Ich bin zu geschockt, um etwas sagen zu können.
«Scheiß auf Nikki, Pat. Scheiß auf sie. SCHEISS AUF NIKKI!» Tiffany schlägt so fest mit den flachen Händen auf den Tisch, dass die Schale mit dem Vollkornmüsli einen Satz macht. «Vergiss sie. Sie ist weg. Kapierst du das nicht?»
Die Kellnerin kommt an unseren Tisch. Sie stemmt die Hände in die Hüften, presst die Lippen zusammen. Sie sieht mich an. Sieht Tiffany an. «Hey, Miss Dreckschleuder», sagt die Kellnerin.
Als ich mich umschaue, starren die anderen Gäste meine unflätige Freundin an.
«Wir sind hier nicht in einer Bar, okay?»
Tiffany sieht die Kellnerin an, schüttelt den Kopf. «Wisst ihr was? Leckt mich doch.» Und dann stürmt sie durch den Diner, zur Tür hinaus.

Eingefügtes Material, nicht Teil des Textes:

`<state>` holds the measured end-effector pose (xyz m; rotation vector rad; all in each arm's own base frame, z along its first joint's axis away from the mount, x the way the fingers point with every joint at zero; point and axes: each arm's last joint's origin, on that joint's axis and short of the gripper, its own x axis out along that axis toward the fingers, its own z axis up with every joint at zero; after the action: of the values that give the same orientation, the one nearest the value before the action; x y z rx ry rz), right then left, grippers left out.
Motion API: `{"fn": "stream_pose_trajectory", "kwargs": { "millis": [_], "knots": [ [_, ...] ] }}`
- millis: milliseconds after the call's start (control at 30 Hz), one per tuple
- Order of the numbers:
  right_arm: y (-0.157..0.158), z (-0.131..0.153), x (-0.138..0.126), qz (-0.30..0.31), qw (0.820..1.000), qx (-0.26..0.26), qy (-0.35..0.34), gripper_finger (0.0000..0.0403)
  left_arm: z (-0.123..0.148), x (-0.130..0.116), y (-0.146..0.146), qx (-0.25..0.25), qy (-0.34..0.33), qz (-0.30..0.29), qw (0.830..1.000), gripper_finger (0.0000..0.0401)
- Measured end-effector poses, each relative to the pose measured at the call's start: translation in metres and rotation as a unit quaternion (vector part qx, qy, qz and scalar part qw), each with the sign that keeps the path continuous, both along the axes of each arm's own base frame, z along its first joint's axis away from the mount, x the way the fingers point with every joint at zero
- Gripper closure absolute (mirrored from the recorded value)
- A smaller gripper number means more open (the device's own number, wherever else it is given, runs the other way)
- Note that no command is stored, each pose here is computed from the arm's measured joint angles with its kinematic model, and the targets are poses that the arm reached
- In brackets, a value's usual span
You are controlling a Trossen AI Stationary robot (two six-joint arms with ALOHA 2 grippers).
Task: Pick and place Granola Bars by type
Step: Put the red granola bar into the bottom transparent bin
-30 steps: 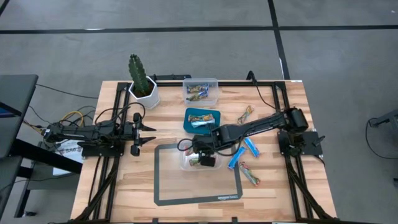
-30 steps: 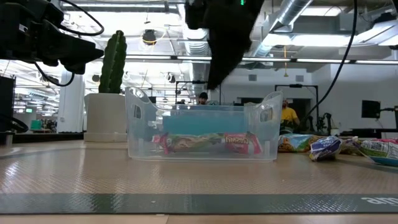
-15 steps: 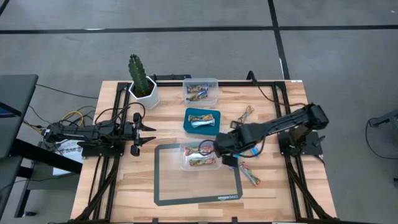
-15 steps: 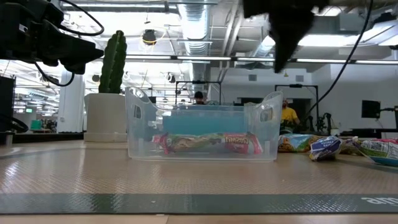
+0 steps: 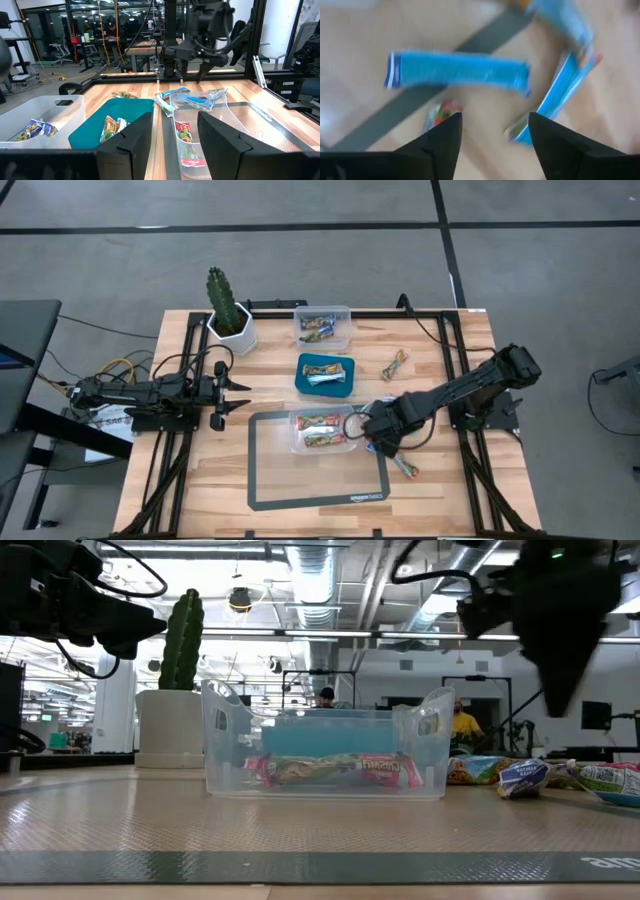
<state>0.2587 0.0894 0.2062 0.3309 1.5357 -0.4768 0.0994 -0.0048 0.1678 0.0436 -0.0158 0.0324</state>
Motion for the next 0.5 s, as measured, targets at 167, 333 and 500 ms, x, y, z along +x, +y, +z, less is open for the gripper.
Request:
{"fn": "stream_pose_trajectory", "kwargs": {
  "millis": [167, 333, 500],
  "knots": [
    [0.017, -0.001, -0.01, -0.027, 0.999, 0.015, 0.016, 0.0172, 0.0, 0.0, 0.0, 0.0, 0.0, 0.0, 1.0, 0.0248],
    [0.036, -0.003, -0.017, -0.042, 0.998, 0.037, 0.024, 0.0174, 0.0, 0.0, 0.0, 0.0, 0.0, 0.0, 1.0, 0.0248],
    [0.05, -0.005, -0.02, -0.053, 0.997, 0.057, 0.021, 0.0175, 0.0, 0.0, 0.0, 0.0, 0.0, 0.0, 1.0, 0.0248]
  ]
}}
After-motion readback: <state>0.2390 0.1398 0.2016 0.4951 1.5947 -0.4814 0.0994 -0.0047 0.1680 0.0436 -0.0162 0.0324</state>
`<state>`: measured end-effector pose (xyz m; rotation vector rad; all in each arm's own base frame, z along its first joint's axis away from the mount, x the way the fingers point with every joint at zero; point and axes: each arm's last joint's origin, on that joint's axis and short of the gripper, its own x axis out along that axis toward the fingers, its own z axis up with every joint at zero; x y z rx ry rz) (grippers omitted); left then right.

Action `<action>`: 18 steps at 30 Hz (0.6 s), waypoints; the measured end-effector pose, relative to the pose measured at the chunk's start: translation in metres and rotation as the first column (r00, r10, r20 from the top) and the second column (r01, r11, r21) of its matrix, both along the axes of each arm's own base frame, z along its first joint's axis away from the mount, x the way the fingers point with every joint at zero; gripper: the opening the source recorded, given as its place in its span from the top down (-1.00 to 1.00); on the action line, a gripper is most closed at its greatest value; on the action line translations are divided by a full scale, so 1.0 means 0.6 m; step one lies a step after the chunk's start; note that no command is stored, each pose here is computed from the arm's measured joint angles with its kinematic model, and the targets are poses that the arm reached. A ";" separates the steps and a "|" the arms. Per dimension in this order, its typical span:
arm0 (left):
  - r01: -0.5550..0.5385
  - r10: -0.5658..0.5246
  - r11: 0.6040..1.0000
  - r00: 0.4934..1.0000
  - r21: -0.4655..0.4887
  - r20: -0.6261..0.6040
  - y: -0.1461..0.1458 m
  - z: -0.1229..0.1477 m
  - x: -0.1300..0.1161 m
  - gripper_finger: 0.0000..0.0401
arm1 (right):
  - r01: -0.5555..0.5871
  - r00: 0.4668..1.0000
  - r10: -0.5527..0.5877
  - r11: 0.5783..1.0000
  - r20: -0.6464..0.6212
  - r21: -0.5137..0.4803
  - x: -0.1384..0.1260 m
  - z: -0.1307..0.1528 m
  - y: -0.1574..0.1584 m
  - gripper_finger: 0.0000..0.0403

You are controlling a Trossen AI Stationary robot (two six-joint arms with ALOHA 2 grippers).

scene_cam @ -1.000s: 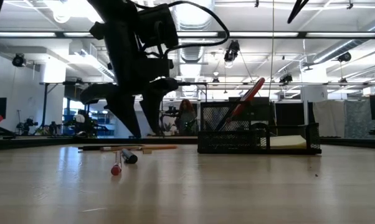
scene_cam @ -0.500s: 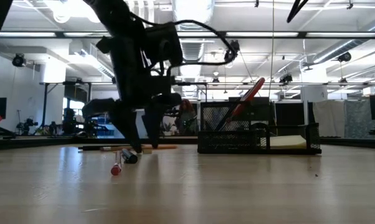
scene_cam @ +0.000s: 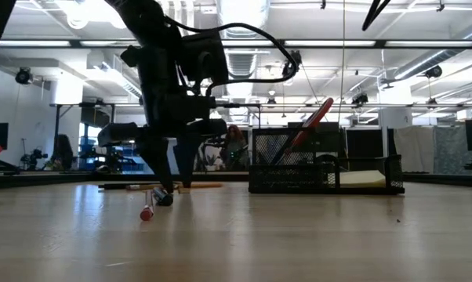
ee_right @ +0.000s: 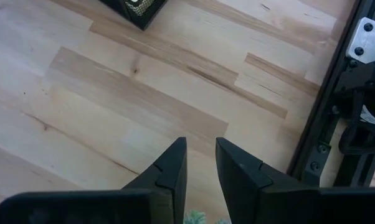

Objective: Pick and place office supplies into organizer
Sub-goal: Put the right yellow binder clip into the desk organizer

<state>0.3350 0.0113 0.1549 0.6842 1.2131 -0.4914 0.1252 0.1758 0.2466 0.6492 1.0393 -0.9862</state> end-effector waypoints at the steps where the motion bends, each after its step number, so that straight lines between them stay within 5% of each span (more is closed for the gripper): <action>1: 0.000 0.000 1.000 1.000 -0.002 0.003 0.000 0.000 0.001 0.50 | -0.001 1.000 0.001 1.000 -0.001 -0.001 0.000 0.000 0.000 0.62; 7: 0.000 0.000 1.000 0.999 0.000 0.035 0.000 -0.003 0.009 0.68 | -0.005 1.000 0.005 1.000 -0.003 -0.003 0.000 0.000 0.000 0.62; 18: -0.020 0.021 1.000 0.999 -0.014 0.029 -0.002 0.002 0.014 0.67 | -0.006 1.000 0.006 1.000 -0.005 -0.004 0.000 -0.001 -0.001 0.62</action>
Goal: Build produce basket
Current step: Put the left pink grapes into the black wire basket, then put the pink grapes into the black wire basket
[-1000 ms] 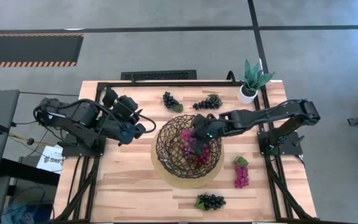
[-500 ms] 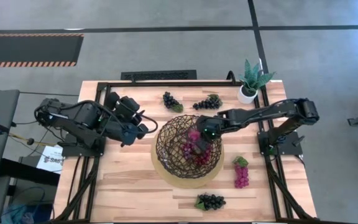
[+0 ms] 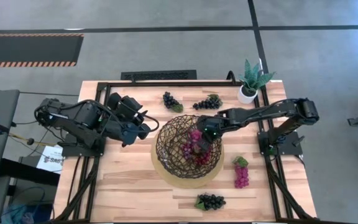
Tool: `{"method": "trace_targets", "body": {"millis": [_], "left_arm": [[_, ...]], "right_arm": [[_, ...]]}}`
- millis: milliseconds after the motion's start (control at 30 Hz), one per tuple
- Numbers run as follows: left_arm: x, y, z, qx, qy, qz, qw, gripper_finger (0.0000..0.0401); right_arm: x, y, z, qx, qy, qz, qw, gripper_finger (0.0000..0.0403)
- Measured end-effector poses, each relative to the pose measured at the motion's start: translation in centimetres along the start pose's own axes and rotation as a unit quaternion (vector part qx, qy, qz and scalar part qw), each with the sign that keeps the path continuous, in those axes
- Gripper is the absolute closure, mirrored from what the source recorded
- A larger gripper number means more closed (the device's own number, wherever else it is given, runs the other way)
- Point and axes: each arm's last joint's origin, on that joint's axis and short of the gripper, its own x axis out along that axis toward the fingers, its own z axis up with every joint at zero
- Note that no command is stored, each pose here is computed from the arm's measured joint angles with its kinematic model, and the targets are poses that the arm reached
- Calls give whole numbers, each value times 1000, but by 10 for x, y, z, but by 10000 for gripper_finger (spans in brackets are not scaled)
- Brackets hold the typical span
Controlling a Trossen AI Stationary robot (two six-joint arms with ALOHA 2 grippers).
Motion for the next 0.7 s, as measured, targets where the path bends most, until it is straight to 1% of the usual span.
{"method": "trace_targets", "body": {"millis": [100,233,467,600,700], "left_arm": [[0,0,0,0,0,0,1000,291],[0,0,0,0,0,0,1000,291],[0,1,-1,13,3,4,1000,291],[0,1,-1,27,6,1,1000,291],[0,1,-1,36,8,-1,999,291]], "right_arm": [[0,-3,1,13,12,7,1000,280],[-2,-5,4,27,20,18,999,239],[-23,5,19,29,3,44,999,164],[-45,18,24,19,33,88,995,149],[-63,28,19,15,74,92,993,148]]}}
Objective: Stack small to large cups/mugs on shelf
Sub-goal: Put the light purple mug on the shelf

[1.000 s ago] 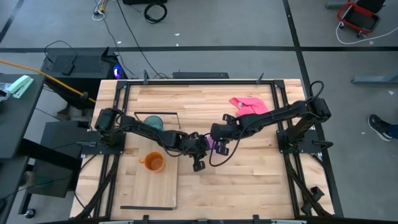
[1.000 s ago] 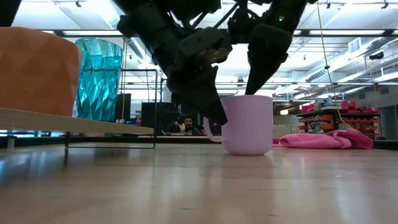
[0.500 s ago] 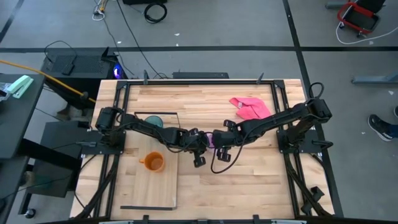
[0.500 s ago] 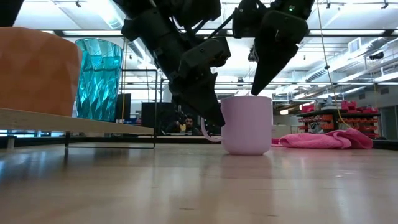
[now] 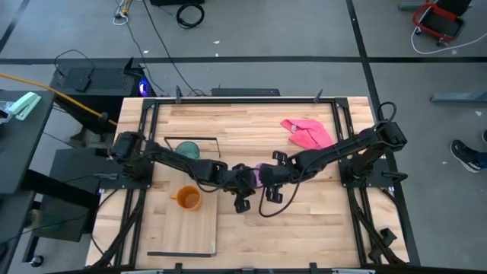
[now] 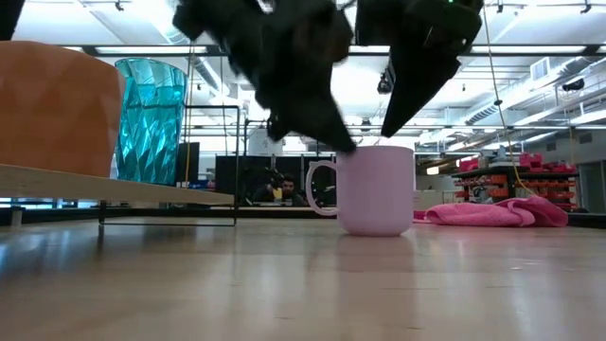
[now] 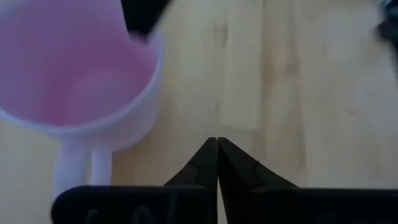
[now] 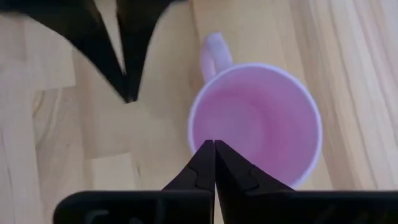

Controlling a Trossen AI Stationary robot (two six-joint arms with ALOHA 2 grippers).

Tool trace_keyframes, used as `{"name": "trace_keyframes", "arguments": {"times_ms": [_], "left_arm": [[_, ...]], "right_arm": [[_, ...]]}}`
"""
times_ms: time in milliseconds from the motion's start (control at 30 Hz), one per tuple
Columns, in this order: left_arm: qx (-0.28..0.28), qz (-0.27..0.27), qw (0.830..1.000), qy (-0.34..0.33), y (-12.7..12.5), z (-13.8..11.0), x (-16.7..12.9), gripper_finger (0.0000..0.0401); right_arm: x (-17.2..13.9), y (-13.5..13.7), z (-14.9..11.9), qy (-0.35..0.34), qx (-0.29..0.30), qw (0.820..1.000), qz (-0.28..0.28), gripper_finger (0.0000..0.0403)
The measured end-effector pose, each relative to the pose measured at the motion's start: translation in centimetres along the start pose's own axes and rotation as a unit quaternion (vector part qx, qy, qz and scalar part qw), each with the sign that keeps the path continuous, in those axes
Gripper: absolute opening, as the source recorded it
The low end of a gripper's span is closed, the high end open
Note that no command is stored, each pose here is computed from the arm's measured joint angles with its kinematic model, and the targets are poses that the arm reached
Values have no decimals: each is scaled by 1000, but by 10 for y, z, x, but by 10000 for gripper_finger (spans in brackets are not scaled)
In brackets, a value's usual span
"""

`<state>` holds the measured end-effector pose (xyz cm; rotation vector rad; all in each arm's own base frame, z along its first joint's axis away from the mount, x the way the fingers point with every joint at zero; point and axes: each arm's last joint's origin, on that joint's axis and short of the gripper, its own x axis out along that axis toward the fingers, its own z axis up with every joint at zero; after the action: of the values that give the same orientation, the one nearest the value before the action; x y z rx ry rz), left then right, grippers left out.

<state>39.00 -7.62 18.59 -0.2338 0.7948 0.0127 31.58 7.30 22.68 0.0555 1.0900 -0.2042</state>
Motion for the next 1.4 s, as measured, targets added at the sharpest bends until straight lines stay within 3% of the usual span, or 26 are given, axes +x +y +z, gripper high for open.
{"name": "trace_keyframes", "arguments": {"times_ms": [200,367,567,833,1100,1400], "left_arm": [[22,-17,998,-57,-4,22,-40,14],[45,10,997,-63,11,32,-62,19],[0,49,999,-15,53,33,-61,18],[-48,25,999,1,97,39,-64,68],[-47,1,999,-12,96,41,-60,123],[-41,-9,999,-8,90,37,-41,126]], "right_arm": [[-2,7,-3,2,-8,1000,5,9],[-4,12,-9,16,11,1000,3,9],[-9,25,-20,39,30,999,2,9],[-15,44,-30,34,38,999,9,19],[-20,56,-38,19,33,999,0,23],[-21,59,-39,8,31,999,-10,23]]}}
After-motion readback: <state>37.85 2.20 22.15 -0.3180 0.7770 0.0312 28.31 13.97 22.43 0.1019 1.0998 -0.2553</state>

«Ich mach hier nur meine Arbeit», sagt die Kellnerin. «Meine Güte!»
«Tut mir leid», sage ich und gebe der Kellnerin alles Geld, was ich dabeihabe – den Zwanzigdollarschein, den meine Mutter mir zugesteckt hat, als ich ihr sagte, dass ich Tiffany auf ein Vollkornmüsli einladen wollte. Ich hätte gern zwei Zwanziger gehabt, aber Mom meinte, ich könne der Kellnerin keine vierzig Dollar geben, wenn das Essen bloß fünf kostet, selbst nachdem ich Mom sagte, wie wichtig ein üppiges Trinkgeld sei, was ich von Nikki gelernt habe, wie ihr ja schon wisst.
Die Kellnerin sagt: «Danke, mein Lieber. Aber Sie sollten jetzt Ihrer Freundin hinterhergehen.»
«Sie ist nicht meine Freundin», sage ich. «Sie ist bloß eine Bekannte.»
«Meinetwegen.»
Tiffany ist nicht draußen vorm Diner.
Ich schaue die Straße runter und sehe sie weglaufen.
Als ich sie einhole, frage ich, was denn los sei.